Required action: Copy exactly the lines of the material below that fall between the line with "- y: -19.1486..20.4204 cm" and the line with "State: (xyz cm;", both of those lines included; pictures stay out.

** Opening Study material block **

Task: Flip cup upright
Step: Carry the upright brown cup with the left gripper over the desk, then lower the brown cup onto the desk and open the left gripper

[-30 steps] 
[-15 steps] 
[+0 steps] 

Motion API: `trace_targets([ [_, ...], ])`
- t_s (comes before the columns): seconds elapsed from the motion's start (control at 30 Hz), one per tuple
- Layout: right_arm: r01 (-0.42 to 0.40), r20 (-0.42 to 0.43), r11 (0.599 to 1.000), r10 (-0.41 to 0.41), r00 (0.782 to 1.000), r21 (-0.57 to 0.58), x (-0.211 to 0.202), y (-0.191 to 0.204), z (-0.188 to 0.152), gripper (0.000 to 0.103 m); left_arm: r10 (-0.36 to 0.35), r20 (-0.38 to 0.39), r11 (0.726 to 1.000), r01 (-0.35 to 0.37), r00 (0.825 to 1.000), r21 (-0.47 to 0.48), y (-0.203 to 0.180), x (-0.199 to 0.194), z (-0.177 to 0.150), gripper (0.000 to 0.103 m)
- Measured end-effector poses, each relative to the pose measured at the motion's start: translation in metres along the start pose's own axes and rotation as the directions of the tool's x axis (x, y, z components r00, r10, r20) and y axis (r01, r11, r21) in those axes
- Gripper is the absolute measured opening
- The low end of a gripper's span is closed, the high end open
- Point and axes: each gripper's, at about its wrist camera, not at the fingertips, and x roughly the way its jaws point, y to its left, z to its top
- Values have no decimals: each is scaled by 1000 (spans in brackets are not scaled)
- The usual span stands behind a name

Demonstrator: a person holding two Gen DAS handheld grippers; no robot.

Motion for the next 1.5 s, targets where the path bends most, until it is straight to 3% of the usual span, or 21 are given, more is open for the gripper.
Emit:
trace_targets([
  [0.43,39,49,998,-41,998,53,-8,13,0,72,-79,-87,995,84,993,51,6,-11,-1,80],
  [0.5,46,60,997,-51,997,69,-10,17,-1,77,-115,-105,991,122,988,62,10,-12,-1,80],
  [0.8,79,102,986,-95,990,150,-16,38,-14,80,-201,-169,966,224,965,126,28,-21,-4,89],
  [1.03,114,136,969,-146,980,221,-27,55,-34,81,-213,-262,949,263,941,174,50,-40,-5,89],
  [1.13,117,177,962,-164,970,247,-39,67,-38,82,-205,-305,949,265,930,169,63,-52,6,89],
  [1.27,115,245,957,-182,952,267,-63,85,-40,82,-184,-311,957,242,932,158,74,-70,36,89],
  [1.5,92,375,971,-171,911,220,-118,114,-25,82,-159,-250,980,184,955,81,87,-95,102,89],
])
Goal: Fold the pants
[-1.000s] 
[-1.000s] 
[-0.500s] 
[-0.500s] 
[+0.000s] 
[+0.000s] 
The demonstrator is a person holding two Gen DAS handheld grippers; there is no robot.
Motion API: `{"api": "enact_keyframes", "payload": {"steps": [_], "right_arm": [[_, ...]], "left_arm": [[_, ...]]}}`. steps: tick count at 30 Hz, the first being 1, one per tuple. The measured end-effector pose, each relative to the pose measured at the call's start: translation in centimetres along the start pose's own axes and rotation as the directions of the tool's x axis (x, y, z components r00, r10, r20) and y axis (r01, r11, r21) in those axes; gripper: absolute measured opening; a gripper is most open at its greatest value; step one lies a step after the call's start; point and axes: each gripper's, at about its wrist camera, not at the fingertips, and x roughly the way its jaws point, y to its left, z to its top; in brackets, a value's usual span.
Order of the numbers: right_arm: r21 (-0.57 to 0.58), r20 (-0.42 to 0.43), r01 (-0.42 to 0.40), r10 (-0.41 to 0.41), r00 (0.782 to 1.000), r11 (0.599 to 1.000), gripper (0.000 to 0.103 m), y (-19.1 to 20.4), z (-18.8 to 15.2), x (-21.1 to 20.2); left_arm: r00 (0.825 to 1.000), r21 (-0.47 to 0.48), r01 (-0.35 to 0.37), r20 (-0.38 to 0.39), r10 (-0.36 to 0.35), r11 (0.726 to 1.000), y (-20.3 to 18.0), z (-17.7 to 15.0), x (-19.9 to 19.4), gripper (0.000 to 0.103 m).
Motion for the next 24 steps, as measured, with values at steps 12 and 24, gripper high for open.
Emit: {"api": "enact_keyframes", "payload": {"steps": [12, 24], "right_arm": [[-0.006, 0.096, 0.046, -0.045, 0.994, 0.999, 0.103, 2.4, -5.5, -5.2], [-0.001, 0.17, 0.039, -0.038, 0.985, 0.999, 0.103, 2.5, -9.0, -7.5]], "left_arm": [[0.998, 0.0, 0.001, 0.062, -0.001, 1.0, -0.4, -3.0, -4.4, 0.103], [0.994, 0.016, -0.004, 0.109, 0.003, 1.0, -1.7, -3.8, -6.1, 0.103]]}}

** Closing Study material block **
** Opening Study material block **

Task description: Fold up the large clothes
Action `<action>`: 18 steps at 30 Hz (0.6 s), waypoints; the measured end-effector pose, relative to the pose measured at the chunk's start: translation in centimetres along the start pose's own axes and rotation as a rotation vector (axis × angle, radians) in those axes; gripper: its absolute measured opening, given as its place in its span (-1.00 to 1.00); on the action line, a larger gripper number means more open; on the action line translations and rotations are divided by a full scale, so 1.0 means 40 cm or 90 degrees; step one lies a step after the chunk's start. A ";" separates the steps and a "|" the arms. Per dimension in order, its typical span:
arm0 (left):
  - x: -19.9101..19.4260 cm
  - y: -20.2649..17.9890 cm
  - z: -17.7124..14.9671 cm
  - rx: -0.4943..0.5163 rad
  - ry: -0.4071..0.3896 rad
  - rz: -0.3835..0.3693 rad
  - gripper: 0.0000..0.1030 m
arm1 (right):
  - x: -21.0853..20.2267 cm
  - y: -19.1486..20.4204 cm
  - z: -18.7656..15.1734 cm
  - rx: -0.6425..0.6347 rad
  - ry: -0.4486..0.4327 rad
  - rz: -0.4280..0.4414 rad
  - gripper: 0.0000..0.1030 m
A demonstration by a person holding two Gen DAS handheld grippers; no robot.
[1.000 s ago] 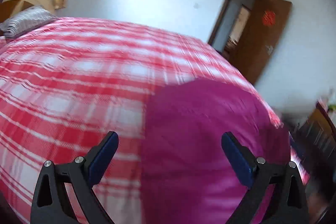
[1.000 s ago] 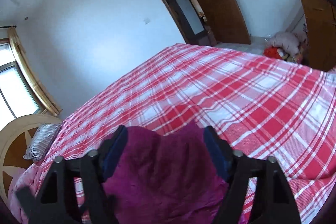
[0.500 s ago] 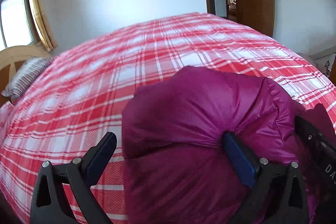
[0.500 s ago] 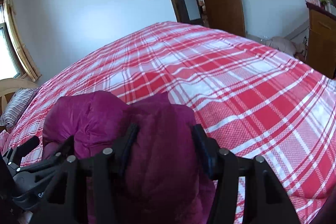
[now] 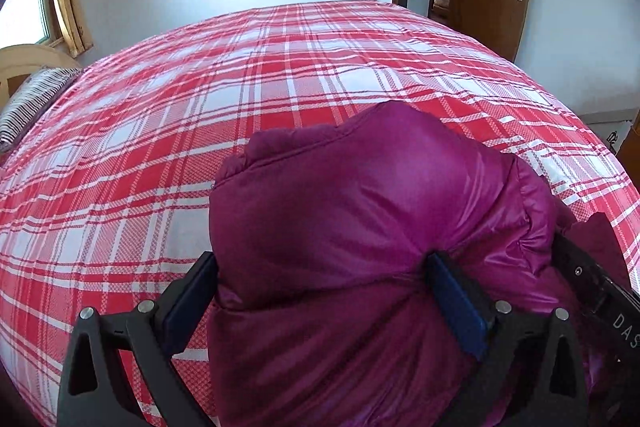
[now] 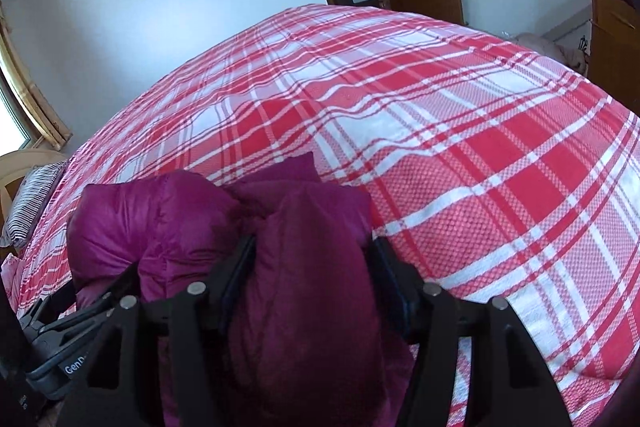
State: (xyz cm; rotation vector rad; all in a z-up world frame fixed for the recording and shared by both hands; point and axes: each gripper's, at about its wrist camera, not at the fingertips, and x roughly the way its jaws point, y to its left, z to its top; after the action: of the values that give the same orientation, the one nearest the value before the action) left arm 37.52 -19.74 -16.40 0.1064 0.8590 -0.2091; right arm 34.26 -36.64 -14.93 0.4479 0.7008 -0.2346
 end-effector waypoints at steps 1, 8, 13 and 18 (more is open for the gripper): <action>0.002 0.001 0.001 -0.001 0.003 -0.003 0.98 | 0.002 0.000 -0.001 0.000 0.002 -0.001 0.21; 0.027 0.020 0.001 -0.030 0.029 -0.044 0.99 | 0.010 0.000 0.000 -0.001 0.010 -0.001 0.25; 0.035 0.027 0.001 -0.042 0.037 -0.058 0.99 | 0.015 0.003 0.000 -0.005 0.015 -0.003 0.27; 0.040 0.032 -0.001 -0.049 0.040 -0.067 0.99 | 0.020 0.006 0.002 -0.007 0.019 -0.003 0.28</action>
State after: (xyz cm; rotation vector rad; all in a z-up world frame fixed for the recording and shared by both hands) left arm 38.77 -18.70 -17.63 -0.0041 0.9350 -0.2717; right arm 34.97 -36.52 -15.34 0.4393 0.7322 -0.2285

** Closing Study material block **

Solution to this problem:
  - y: -19.1486..20.4204 cm
  - z: -18.7656..15.1734 cm
  - rx: -0.6425..0.6347 rad
  - ry: -0.4486..0.4327 rad
  - rz: -0.4280..0.4414 rad
  - gripper: 0.0000..0.1030 m
A demonstration by a person holding two Gen DAS handheld grippers; no robot.
[1.000 s ago] 
[1.000 s ago] 
[0.500 s ago] 
[0.500 s ago] 
[now] 
[now] 
State: (xyz cm; rotation vector rad; all in a z-up world frame fixed for the recording and shared by both hands; point and axes: each gripper's, at about its wrist camera, not at the fingertips, and x roughly the way its jaws point, y to its left, z to its top; after the action: of the values that give the same orientation, the one nearest the value before the action) left arm 37.52 -19.74 -16.40 0.1064 0.8590 -0.2091; right arm 34.26 -36.64 -14.93 0.4479 0.7008 -0.2346

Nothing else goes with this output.